Des étudiants de YU reçoivent une formation en premiers soins en santé mentale

Vous marchez dans la rue. Tout à coup, un homme d'âge mûr et apparemment en bonne santé trébuche devant vous; ses jambes semblent avoir lâché. Il est à bout de souffle, ses yeux sont grands ouverts de peur et il transpire continuellement. Il ne sait pas parler et tient le côté gauche de la poitrine. Ces signes sont compatibles avec une crise cardiaque. Mais ils sont également compatibles avec une attaque de panique. Comment sais-tu la différence?

Tout le monde sait que, lorsqu'une personne a besoin d'aide physique d'urgence, vous appelez le 911. Cependant, quand une personne vit une urgence liée à une maladie mentale, qui appelez-vous?

Le 17 novembre, les présidents Hadassah Penn (SCW '20), Shira Levy (SCW '20) et Aaron Purow (YC '22), du Centre de conseil YU et de Active Minds, ont invité les premiers secours en santé mentale à présenter une cours de six heures destiné à former les étudiants de l’Université Yeshiva à l’identification et à la réaction appropriée des personnes aux prises avec une crise de santé mentale. MHFA «Est un cours de formation basé sur les compétences qui enseigne aux participants les problèmes de santé mentale et de consommation de substances psychoactives».

Pendant la durée du cours, l'instructeur MHFA, nommé Blerim «Blaire» Cukovic, a expliqué comment identifier si une personne traversait une crise mentale. Il a expliqué comment approcher, demander et observer quelqu'un qui pourrait être un risque pour eux-mêmes ou pour les autres.

Les élèves ont appris à identifier les signes, symptômes et troubles allant du trouble dépressif majeur au trouble anxieux, au trouble bipolaire, à l'automutilation, au suicide, aux attaques de panique et aux traumatismes, à la psychose, à la schizophrénie et aux troubles liés à l'abus de substances.

Cukovic a utilisé des méthodes pratiques pour simuler les expériences de diverses maladies mentales. Par exemple, afin de ressentir ce que pourraient être des hallucinations, les participants ont été invités à tenter une conversation normale pendant que quelqu'un leur chuchotait à l'oreille. Un participant a fait remarquer: «C'était comme regarder quelque chose se passer devant moi, mais je ne comprenais pas ce que la personne qui me parlait me disait.» Ces courts exercices ont permis aux participants de mieux comprendre les expériences de panique en santé mentale. .

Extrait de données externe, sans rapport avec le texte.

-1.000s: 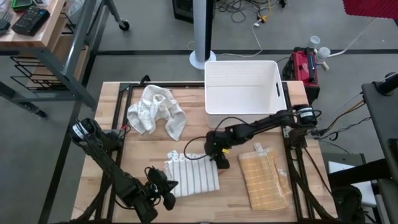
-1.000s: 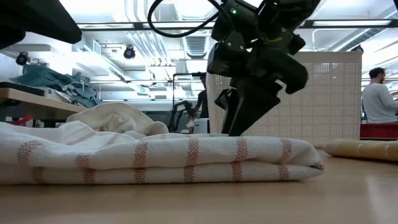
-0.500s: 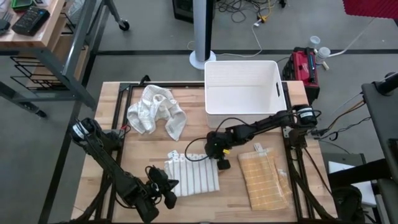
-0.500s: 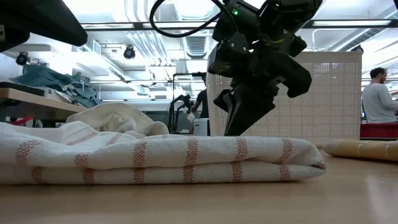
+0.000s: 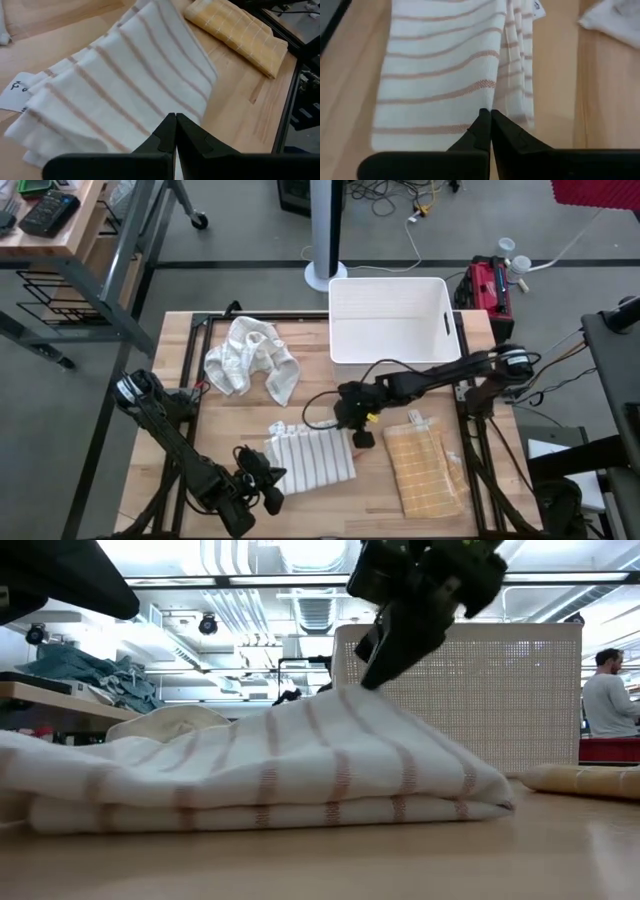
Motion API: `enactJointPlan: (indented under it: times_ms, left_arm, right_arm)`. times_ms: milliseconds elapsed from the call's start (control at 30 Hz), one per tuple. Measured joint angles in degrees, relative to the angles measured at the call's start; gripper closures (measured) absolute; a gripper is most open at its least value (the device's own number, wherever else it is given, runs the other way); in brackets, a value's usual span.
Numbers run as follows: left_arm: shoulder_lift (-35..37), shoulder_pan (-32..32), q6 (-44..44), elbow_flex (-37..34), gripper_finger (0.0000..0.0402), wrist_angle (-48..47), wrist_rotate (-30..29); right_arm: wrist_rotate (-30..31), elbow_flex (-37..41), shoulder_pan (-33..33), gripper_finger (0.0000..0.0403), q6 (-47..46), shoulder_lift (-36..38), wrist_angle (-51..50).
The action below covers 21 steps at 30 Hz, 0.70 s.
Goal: Fold towel
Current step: Fold the white striped towel
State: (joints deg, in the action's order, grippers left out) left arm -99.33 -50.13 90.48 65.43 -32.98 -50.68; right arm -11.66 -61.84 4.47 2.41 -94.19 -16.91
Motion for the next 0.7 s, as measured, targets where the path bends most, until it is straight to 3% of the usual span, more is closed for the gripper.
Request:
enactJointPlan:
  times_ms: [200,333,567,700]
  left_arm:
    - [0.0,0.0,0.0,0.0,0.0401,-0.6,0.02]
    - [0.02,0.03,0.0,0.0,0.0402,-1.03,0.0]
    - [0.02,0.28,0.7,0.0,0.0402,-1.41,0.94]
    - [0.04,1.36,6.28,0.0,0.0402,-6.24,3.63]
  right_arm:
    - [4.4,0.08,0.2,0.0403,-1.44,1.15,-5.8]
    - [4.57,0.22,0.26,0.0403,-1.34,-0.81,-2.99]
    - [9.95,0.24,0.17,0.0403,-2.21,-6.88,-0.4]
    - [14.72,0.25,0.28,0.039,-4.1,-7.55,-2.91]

Cukovic a souligné à plusieurs reprises que les étudiants ayant suivi le cours ne sont pas des diagnostiqueurs; ils étaient simplement là pour apprendre comment ils peuvent aider dans une situation uniquement lorsqu'ils le souhaitent.

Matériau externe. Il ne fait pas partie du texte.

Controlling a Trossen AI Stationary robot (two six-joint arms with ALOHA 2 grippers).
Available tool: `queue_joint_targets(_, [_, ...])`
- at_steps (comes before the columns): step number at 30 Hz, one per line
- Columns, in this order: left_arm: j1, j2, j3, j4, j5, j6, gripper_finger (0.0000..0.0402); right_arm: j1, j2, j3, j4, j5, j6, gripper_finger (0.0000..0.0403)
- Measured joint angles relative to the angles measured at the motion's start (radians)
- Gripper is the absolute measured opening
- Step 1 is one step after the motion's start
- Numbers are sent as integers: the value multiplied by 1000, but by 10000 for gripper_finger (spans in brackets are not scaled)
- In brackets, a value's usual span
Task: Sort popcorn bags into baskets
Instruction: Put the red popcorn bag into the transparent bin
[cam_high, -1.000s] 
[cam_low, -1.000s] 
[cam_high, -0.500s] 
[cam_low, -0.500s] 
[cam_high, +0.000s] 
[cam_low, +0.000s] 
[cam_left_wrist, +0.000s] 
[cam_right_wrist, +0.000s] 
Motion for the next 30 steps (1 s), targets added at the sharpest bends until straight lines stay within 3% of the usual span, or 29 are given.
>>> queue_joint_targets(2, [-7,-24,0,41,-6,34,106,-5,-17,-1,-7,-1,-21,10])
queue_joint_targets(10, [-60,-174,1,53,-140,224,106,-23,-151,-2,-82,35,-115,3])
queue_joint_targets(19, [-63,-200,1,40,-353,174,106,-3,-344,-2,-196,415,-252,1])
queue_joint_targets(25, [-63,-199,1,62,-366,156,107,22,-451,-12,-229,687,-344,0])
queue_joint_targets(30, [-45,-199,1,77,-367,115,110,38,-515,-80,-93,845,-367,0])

Un autre objectif de la formation était d'enseigner aux étudiants comment adapter leur langue à la discussion sur la maladie mentale, car il s'agit d'un sujet sensible. Selon Cukovic, l'affirmation selon laquelle une personne "se suiciderait" devrait être remplacée par "suicidé" ou "suicidé". Cet ajustement vise à dissocier le suicide des crimes «commis». Cukovic a déclaré que parler clairement et directement du suicide montre que vous le prenez au sérieux.

De petits ajustements dans nos habitudes d'élocution peuvent transformer une société qui stigmatise la maladie mentale en une société dans laquelle les personnes obtiennent l'aide, le soutien et le traitement dont elles ont besoin et qu'elles méritent.

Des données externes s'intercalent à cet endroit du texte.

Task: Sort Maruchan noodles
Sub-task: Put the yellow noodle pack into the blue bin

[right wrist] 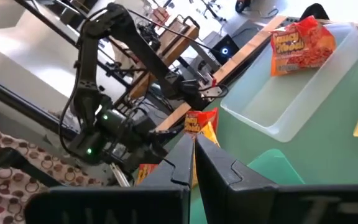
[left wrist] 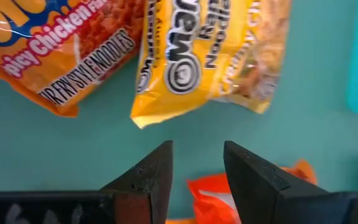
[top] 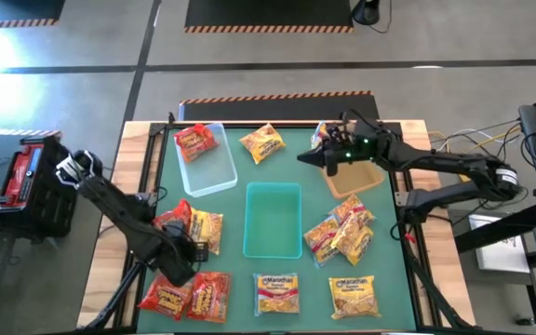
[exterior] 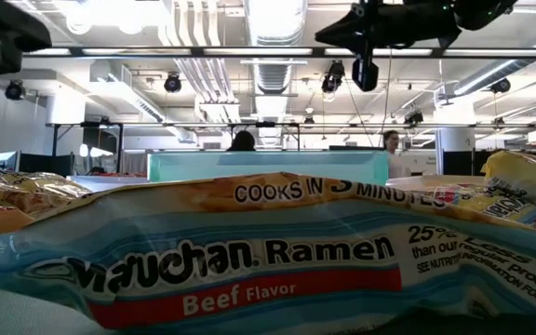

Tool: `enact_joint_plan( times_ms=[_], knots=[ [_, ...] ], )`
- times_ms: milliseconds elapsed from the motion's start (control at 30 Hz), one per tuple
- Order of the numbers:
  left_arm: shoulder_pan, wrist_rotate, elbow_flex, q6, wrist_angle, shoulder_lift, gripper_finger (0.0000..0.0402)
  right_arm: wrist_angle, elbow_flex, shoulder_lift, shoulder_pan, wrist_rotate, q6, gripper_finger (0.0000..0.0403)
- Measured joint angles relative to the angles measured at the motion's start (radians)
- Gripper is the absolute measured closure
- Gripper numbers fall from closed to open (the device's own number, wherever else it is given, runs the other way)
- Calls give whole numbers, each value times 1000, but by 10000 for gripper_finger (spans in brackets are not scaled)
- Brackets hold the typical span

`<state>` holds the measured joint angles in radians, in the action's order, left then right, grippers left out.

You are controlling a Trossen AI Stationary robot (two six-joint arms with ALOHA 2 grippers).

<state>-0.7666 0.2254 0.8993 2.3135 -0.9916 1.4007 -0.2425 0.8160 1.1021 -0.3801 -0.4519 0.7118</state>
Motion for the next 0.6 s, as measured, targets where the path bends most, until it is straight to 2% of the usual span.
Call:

Hadassah Penn, coprésidente d’Active Minds, a déclaré: «La séance de formation m’a rappelé de regarder les autres avec compassion. Grâce à cette formation, j'ai acquis des compétences pour aider les gens. C'était gratifiant de voir des gens investis dans le programme, qui sont restés tout le temps, y ont participé et se sont engagés.

Note du rédacteur: Pour plus d’informations sur les premiers soins en santé mentale, visitez le site mhfa.cityofnewyork.us.

Légende de la photo: Les élèves ont suivi un cours de six heures sur la formation en premiers soins en santé mentale.